• TASK DIRECTIONS: Stop at the line containing "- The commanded": every line of the listing from the first up to that one must be set down exactly.

== INFORMATION PROVIDED ==

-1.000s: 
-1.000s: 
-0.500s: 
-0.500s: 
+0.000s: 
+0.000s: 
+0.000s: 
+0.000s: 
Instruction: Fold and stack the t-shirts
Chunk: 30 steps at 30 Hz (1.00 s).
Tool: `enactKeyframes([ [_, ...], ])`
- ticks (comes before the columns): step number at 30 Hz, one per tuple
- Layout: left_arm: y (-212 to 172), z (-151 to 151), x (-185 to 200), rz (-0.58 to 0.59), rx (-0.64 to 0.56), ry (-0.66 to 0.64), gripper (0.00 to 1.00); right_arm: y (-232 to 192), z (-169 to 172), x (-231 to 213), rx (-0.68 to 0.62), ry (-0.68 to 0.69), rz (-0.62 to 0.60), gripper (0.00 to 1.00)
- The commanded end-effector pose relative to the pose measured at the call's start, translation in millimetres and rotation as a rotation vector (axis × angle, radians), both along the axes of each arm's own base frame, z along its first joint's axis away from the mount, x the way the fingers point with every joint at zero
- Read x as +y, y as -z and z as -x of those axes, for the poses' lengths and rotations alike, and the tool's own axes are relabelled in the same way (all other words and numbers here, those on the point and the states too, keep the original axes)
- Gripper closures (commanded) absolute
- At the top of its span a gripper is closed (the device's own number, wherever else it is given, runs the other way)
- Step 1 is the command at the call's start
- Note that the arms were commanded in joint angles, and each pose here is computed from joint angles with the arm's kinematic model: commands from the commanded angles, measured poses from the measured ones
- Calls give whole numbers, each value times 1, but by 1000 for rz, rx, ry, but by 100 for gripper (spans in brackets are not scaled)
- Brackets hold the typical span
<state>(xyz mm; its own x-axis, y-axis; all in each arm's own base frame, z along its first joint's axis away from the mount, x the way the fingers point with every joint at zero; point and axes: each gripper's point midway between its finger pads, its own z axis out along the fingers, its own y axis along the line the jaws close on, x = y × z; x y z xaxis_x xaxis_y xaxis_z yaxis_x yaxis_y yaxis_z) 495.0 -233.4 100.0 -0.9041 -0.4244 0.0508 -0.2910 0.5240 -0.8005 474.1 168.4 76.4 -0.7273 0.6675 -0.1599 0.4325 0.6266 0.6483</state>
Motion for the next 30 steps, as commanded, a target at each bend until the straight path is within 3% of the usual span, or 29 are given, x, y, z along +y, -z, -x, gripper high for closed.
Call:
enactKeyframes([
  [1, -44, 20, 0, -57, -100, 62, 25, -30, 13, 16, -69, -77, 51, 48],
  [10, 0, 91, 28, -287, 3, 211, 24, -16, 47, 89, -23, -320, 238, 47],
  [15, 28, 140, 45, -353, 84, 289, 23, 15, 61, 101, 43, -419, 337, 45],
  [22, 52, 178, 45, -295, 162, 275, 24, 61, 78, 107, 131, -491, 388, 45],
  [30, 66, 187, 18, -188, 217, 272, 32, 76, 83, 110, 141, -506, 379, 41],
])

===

• WRITTEN RESPONSE:
-1.000s: 
-1.000s: 
-0.500s: 
-0.500s: 
+0.000s: 
+0.000s: 
+0.000s: 
+0.000s: 
Instruction: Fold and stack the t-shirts
Chunk: 30 steps at 30 Hz (1.00 s).
Tool: `enactKeyframes([ [_, ...], ])`
- ticks (comes before the columns): step number at 30 Hz, one per tuple
- Layout: left_arm: y (-212 to 172), z (-151 to 151), x (-185 to 200), rz (-0.58 to 0.59), rx (-0.64 to 0.56), ry (-0.66 to 0.64), gripper (0.00 to 1.00); right_arm: y (-232 to 192), z (-169 to 172), x (-231 to 213), rx (-0.68 to 0.62), ry (-0.68 to 0.69), rz (-0.62 to 0.60), gripper (0.00 to 1.00)
- The commanded end-effector pose relative to the pose measured at the call's start, translation in millimetres and rotation as a rotation vector (axis × angle, radians), both along the axes of each arm's own base frame, z along its first joint's axis away from the mount, x the way the fingers point with every joint at zero

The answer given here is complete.